Exhausted. That pretty much sums up today for Katy and for us.
Two straight nights of sleep deprivation – last night purposefully done, the night before caused by a fit of coughing – have left all three of us wiped out. But not before the power of the Mayo Clinic started to show through today.
Let’s just say today was a good day. A long day. But a good day.
We started again before 5 am, getting Katy up LONG before she wanted to this time. We woke her up the same way we did the last time we were going to do an EEG – early morning bath time! By the time we reached the neurology department at 7:30, Katy unfortunately was starting to show signs of waking up a little more than we had hoped. She was obviously still tired, but would she be tired enough?

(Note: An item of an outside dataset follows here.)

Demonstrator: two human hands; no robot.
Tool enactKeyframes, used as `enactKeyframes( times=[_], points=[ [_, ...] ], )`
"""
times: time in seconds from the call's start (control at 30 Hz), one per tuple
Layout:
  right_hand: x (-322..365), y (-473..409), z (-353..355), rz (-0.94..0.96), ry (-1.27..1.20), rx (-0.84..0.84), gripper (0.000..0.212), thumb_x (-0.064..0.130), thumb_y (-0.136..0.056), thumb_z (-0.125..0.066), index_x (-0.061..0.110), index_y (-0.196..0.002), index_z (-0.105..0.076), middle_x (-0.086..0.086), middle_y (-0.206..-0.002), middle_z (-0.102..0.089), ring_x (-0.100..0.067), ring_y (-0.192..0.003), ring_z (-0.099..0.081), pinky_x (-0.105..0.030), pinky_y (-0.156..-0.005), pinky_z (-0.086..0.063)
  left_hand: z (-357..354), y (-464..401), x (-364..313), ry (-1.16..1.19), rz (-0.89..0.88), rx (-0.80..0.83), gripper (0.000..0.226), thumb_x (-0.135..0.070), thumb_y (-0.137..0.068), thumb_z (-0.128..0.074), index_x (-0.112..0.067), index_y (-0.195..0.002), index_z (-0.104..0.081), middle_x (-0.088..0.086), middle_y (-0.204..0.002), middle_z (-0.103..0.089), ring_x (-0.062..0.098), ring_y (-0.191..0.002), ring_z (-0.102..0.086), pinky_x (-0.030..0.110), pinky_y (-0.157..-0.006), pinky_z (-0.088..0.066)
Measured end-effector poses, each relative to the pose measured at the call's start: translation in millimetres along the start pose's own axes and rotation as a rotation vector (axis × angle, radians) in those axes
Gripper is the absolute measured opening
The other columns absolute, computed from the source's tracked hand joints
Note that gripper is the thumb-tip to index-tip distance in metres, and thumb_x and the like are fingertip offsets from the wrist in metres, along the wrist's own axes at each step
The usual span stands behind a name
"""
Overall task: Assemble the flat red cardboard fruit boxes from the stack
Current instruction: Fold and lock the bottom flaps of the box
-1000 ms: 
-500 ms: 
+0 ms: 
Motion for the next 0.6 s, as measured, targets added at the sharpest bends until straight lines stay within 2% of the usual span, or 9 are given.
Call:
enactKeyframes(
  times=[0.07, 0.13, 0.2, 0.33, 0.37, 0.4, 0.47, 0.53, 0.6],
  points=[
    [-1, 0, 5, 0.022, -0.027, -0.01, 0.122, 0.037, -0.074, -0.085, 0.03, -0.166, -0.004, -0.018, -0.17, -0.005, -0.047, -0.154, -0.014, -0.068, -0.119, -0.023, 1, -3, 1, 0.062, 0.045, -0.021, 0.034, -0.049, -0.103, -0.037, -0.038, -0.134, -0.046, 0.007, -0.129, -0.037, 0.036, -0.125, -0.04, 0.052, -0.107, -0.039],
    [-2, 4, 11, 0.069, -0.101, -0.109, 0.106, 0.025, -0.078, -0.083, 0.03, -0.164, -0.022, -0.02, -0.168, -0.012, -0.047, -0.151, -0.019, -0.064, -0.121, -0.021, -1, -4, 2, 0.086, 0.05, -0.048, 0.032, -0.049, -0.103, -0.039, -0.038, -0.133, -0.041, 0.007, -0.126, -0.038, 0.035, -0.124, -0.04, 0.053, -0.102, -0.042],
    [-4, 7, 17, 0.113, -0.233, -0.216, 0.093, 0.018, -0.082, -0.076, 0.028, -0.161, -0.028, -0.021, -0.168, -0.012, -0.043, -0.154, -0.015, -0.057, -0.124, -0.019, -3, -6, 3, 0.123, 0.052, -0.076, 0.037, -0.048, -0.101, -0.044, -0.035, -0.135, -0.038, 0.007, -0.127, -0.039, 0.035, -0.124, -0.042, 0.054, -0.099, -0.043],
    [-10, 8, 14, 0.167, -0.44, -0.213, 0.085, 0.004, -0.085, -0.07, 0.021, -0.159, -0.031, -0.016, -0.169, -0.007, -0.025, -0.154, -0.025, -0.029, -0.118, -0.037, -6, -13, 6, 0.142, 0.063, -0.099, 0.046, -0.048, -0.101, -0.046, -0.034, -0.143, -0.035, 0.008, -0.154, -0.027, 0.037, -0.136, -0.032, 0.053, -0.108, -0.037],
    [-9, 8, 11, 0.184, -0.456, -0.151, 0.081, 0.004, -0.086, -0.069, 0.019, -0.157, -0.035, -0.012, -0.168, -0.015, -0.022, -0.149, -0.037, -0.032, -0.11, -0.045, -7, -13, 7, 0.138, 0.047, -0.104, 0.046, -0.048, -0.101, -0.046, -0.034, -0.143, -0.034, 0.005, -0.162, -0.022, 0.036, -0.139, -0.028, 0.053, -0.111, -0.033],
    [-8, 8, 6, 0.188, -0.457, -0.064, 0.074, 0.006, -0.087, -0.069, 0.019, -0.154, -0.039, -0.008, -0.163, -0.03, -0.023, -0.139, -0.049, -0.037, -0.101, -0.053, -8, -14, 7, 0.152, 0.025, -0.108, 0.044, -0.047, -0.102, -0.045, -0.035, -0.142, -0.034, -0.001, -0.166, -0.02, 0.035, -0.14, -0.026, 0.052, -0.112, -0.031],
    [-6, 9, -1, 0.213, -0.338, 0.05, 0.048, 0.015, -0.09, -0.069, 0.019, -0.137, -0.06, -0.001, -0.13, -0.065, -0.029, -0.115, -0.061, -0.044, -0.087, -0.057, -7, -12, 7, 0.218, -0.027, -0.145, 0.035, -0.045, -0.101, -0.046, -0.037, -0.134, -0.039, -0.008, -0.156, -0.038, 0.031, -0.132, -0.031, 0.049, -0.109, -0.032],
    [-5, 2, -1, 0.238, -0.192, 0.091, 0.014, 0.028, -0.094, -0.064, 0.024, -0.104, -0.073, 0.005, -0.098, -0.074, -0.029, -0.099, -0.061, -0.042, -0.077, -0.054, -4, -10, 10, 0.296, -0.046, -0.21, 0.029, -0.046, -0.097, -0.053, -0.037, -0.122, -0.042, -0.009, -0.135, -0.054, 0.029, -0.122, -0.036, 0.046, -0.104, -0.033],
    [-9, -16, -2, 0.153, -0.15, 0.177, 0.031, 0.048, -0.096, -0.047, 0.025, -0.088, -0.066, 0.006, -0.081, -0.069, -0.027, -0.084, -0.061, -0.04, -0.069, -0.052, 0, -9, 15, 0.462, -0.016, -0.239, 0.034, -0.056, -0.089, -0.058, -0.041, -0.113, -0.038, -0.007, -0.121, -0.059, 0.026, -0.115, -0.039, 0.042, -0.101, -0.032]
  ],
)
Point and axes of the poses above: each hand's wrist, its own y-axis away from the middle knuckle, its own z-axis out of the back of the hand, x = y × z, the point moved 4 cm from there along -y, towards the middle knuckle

Thankfully, the process that Mayo uses for EEGs is a little less messy than what we’ve gone through in St. Louis. The reason? Instead of attaching I don’t know how many electrodes to her head with this sticky gunk they put on her scalp, here, they just put on a small green cap with all the electrodes already attached to it. Yes, they had to put some sticky stuff through the holes of the electrodes for conductivity, but still, it wasn’t even a tenth of the mess I dealt with the last two times we went through this. Getting her to sleep was another story, however. The reason? Katy was too interested in what the technicians were doing over at their computer. I called her “inquisitive.” Michele says she’s “nosy.” Either way, it amounted to a lot of time spent sitting in a chair with a supposed-to-be-sleeping little girl.
So, we skipped ahead to the “awake” portion of the EEG which consists of measuring her brain waves while she reads a book and looks at a couple of pictures. Then on to the piece de resistance – the strobe light! Thankfully, Katy thought it was funny, and more importantly, it did not send her into any sort of seizure (at least not visibly). With that done, we suggested that they turn the lights all the way down, turn off the music and get Katy faced away from them. Voila! She was out in less than 10 minutes. No sedation needed!
Next, on to urology, where the doctors agreed with every step we’ve taken so far. (Score one for Dr. Palagiri at Cardinal Glennon in St. Louis!)
Then, up to visit with an occupational therapist in the pediatrics section of the Clinic. Here is where things really got interesting for us.
A couple of notes: first of all, by this time it’s 1 pm. Katy is going on about 7 hours of sleep. She’s been poked and prodded for the whole day already and now we’re expecting her to work with an occupational therapist. We weren’t expecting much. We were just hoping to have her see as many people as possible while we were there. And for the first 20 minutes or so, she did a pretty darn good job of living up to our expectations on this one. And then, suddenly, things began to change. First, the therapist – Joan – with the aid of a little plastic add-on to a pencil, got Katy to use a regular grip while drawing. Never seen that before. Next, while discussing the topic of brushing teeth, the therapist – Joan – asked if we had ever used any sort of toys or tools that vibrate with Katy. Not really. Well, evidently, the sensation can help with children who have hypersensitivity in and around their mouths. Two toys later and Katy is brushing her teeth and her tongue with a small electric toothbrush. Holy Cr@p! Shel and I are slightly stunned at this point.
It gets better. We move on to physical therapy with Terry. Katy was decidedly uncooperative by this point, but Terry was wonderful at taking the time to ask Shel and I about are concerns. The age-old issue of Katy’s right ankle came to the forefront again. Here’s where things became even more interesting. To start with, it looks like my “exercises” with Katy’s foot may not have been completely successful. While her ankle does not lock itself into the same twisted position like it did before, I had noticed a problem, myself over the past couple of months. While pushing on the sole of her foot with almost all my strength, I could barely get her foot to move towards her shin. Terry noticed the same thing. She asks if we’re seeing a physiatrist while we’re at Mayo. What the hell is a physiatrist, I want to ask. (And no, we’re not scheduled to see one.) A physiatrist – also known as a rehabilitation physician – is a medical physician who are experts at restoring maximum function lost through injury, illness, or – get this – disabling conditions (among other things). I’m beginning to wonder why I’ve never heard of this before. After working with Katy some more, Terry goes to see if there’s any chance we might be able to get on the schedule for tomorrow. Nope. No chance. Everyone is booked. We’re disappointed but completely understand. So, Terry goes to get a bunch of information for us and some contacts for us to make when we get back to St. Louis. I go to sign the release forms for her to talk about Katy’s condition with our hospitals in St. Louis and suddenly we’re talking with the physiatrist on duty tomorrow. Just like that, we’re on the docket for 11 am tomorrow. Holy Cr@p! This is why people talk about Mayo Clinic in almost reverential tones.
So, our day off tomorrow is no longer a day off… and I could care less. Shel and I are extremely grateful – and excited – to go back to the 16th floor to the Department of Physical Medicine and Rehabilitation. (Katy may disagree with this last sentence.)
Hopefully more news tomorrow. I’m wiped out.